*** ENTRIES SHOWN ***
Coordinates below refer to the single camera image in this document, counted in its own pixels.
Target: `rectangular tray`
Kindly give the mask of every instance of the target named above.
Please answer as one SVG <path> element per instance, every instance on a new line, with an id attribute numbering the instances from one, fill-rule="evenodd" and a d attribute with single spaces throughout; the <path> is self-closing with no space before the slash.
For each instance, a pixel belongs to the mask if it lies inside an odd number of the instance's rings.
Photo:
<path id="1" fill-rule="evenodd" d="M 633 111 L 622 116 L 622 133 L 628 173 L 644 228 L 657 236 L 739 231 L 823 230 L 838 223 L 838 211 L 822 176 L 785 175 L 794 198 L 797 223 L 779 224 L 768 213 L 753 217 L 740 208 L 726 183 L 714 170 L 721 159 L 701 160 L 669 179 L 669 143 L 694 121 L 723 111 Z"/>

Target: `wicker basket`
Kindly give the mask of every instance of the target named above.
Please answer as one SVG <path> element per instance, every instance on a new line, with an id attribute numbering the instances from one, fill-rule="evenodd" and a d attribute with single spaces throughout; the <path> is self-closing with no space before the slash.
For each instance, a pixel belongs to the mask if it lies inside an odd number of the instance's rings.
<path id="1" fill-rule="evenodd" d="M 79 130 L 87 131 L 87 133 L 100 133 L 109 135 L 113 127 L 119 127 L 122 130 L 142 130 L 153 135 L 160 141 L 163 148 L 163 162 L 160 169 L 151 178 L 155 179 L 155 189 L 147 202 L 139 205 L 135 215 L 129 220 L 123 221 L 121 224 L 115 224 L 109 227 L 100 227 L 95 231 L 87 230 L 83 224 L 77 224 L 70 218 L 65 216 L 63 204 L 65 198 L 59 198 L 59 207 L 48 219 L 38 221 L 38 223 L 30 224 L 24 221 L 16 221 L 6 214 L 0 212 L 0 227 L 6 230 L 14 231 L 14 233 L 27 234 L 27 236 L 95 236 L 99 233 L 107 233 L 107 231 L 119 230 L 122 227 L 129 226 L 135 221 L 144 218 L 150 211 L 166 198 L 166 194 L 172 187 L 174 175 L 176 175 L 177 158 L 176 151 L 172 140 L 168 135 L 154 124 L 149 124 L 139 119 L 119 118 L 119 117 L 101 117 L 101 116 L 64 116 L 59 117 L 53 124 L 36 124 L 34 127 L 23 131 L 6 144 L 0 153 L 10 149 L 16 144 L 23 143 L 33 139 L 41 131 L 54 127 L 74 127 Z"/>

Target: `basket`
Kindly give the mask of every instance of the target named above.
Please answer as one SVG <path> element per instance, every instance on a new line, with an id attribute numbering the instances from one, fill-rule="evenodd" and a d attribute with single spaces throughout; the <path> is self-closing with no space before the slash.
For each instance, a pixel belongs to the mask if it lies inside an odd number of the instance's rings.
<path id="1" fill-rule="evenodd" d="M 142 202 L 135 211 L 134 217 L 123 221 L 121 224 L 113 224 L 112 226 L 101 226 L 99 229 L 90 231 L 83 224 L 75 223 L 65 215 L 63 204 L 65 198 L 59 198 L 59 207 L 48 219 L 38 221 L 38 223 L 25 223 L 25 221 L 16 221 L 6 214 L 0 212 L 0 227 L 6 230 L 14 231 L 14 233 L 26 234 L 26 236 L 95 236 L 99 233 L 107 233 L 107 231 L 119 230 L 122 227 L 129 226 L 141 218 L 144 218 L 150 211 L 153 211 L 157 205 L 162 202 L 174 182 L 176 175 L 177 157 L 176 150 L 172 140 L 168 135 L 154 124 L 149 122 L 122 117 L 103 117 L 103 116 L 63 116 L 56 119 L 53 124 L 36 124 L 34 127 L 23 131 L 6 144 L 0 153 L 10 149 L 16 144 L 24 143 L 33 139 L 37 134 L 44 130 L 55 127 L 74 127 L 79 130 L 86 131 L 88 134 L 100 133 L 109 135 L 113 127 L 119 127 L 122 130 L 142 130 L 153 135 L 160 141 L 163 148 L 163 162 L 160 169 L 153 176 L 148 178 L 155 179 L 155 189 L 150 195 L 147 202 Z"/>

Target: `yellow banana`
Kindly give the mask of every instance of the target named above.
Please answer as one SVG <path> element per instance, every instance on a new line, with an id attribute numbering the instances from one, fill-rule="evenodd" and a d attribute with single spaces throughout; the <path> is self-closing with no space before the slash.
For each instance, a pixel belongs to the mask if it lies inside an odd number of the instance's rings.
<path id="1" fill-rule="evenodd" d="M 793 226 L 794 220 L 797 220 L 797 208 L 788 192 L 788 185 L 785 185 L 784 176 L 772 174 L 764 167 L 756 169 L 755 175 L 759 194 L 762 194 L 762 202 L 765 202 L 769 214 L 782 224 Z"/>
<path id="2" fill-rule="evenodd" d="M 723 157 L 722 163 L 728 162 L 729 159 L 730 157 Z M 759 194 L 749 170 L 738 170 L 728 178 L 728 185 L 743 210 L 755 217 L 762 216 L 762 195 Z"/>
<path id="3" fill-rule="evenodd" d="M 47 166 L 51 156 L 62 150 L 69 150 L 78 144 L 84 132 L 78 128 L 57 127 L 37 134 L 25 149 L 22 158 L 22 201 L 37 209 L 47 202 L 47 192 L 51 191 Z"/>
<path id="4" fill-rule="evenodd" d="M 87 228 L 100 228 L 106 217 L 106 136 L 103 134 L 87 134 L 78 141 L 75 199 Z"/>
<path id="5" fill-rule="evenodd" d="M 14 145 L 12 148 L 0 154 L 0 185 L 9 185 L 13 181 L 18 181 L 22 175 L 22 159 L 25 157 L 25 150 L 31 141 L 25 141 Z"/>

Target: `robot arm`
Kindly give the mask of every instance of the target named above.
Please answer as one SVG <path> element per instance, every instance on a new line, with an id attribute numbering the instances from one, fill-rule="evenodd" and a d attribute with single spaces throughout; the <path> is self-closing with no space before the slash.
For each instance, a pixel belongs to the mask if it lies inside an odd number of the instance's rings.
*** End of ENTRIES SHOWN ***
Each line above needs to be output again, exactly as shown.

WRITTEN REPLY:
Coordinates below refer to the single camera image in this document, counted in its own pixels.
Target: `rectangular tray`
Kindly give the mask of every instance of the target named above.
Please answer as one SVG <path> element per instance, every instance on a new line, with an id attribute numbering the instances from one, fill-rule="evenodd" and a d attribute with single spaces throughout; the <path> is self-closing with no space before the slash.
For each instance, a pixel belongs to the mask if it lies inside an odd number of the instance's rings.
Photo:
<path id="1" fill-rule="evenodd" d="M 633 111 L 622 116 L 622 133 L 628 173 L 644 228 L 657 236 L 739 231 L 823 230 L 838 223 L 838 211 L 822 176 L 785 175 L 794 198 L 797 223 L 779 224 L 768 213 L 753 217 L 740 208 L 726 183 L 714 170 L 721 159 L 701 160 L 669 179 L 669 143 L 694 121 L 723 111 Z"/>

Target: `wicker basket`
Kindly give the mask of every instance of the target named above.
Please answer as one SVG <path> element per instance, every instance on a new line, with an id attribute numbering the instances from one, fill-rule="evenodd" and a d attribute with single spaces throughout; the <path> is self-closing with no space before the slash.
For each instance, a pixel belongs to the mask if it lies inside an odd number of the instance's rings.
<path id="1" fill-rule="evenodd" d="M 79 130 L 87 131 L 87 133 L 100 133 L 109 135 L 113 127 L 119 127 L 122 130 L 142 130 L 153 135 L 160 141 L 163 148 L 163 162 L 160 169 L 151 178 L 155 179 L 155 189 L 147 202 L 139 205 L 135 215 L 129 220 L 123 221 L 121 224 L 115 224 L 109 227 L 100 227 L 95 231 L 87 230 L 83 224 L 77 224 L 70 218 L 65 216 L 63 204 L 65 198 L 59 198 L 59 207 L 48 219 L 38 221 L 38 223 L 30 224 L 24 221 L 16 221 L 6 214 L 0 212 L 0 227 L 6 230 L 14 231 L 14 233 L 27 234 L 27 236 L 95 236 L 99 233 L 107 233 L 107 231 L 119 230 L 122 227 L 129 226 L 135 221 L 144 218 L 150 211 L 166 198 L 166 194 L 172 187 L 174 175 L 176 175 L 177 158 L 176 151 L 172 140 L 168 135 L 154 124 L 149 124 L 139 119 L 119 118 L 119 117 L 101 117 L 101 116 L 64 116 L 59 117 L 53 124 L 36 124 L 34 127 L 23 131 L 6 144 L 0 153 L 10 149 L 16 144 L 23 143 L 33 139 L 41 131 L 54 127 L 74 127 Z"/>

Target: `basket`
Kindly give the mask of every instance of the target named above.
Please answer as one SVG <path> element per instance, every instance on a new line, with an id attribute numbering the instances from one, fill-rule="evenodd" and a d attribute with single spaces throughout; the <path> is self-closing with no space before the slash.
For each instance, a pixel belongs to the mask if it lies inside an odd number of the instance's rings.
<path id="1" fill-rule="evenodd" d="M 142 202 L 135 211 L 134 217 L 123 221 L 121 224 L 113 224 L 112 226 L 101 226 L 99 229 L 90 231 L 83 224 L 75 223 L 65 215 L 63 204 L 65 198 L 59 198 L 59 207 L 48 219 L 38 221 L 38 223 L 25 223 L 25 221 L 16 221 L 6 214 L 0 212 L 0 227 L 6 230 L 14 231 L 14 233 L 26 234 L 26 236 L 95 236 L 99 233 L 107 233 L 107 231 L 119 230 L 122 227 L 129 226 L 141 218 L 144 218 L 150 211 L 153 211 L 157 205 L 162 202 L 174 182 L 176 175 L 177 157 L 176 150 L 172 140 L 168 135 L 154 124 L 149 122 L 122 117 L 103 117 L 103 116 L 63 116 L 56 119 L 53 124 L 36 124 L 34 127 L 23 131 L 6 144 L 0 153 L 10 149 L 16 144 L 24 143 L 33 139 L 37 134 L 44 130 L 55 127 L 74 127 L 79 130 L 86 131 L 88 134 L 100 133 L 109 135 L 113 127 L 119 127 L 122 130 L 142 130 L 153 135 L 160 141 L 163 148 L 163 162 L 160 169 L 153 176 L 148 178 L 155 179 L 155 189 L 150 195 L 147 202 Z"/>

Target: `yellow banana`
Kindly give the mask of every instance of the target named above.
Please answer as one SVG <path> element per instance, every instance on a new line, with an id attribute numbering the instances from one, fill-rule="evenodd" and a d attribute with single spaces throughout; the <path> is self-closing with no space before the slash.
For each instance, a pixel belongs to the mask if it lies inside an odd number of the instance's rings.
<path id="1" fill-rule="evenodd" d="M 793 226 L 794 220 L 797 220 L 797 208 L 788 192 L 788 185 L 785 185 L 784 176 L 772 174 L 764 167 L 756 169 L 755 175 L 759 194 L 762 194 L 762 202 L 765 202 L 769 214 L 782 224 Z"/>
<path id="2" fill-rule="evenodd" d="M 723 157 L 722 163 L 728 162 L 729 159 L 730 157 Z M 759 194 L 749 170 L 738 170 L 728 178 L 728 185 L 743 210 L 755 217 L 762 216 L 762 195 Z"/>
<path id="3" fill-rule="evenodd" d="M 47 166 L 51 156 L 62 150 L 69 150 L 78 144 L 84 132 L 78 128 L 57 127 L 37 134 L 25 149 L 22 158 L 22 201 L 37 209 L 47 202 L 47 192 L 51 191 Z"/>
<path id="4" fill-rule="evenodd" d="M 87 228 L 100 228 L 106 217 L 106 136 L 103 134 L 87 134 L 78 141 L 75 199 Z"/>
<path id="5" fill-rule="evenodd" d="M 14 145 L 12 148 L 0 154 L 0 185 L 9 185 L 13 181 L 18 181 L 22 175 L 22 159 L 25 157 L 25 150 L 31 141 L 25 141 Z"/>

Target: `robot arm`
Kindly give the mask of every instance of the target named above.
Please answer as one SVG <path> element per instance, every instance on a new line, with an id attribute numbering the instances from one, fill-rule="evenodd" and a d attribute with single spaces throughout; the <path> is self-closing with no space before the slash.
For each instance, a pixel belongs to the mask if it lies inside an odd number of the instance's rings.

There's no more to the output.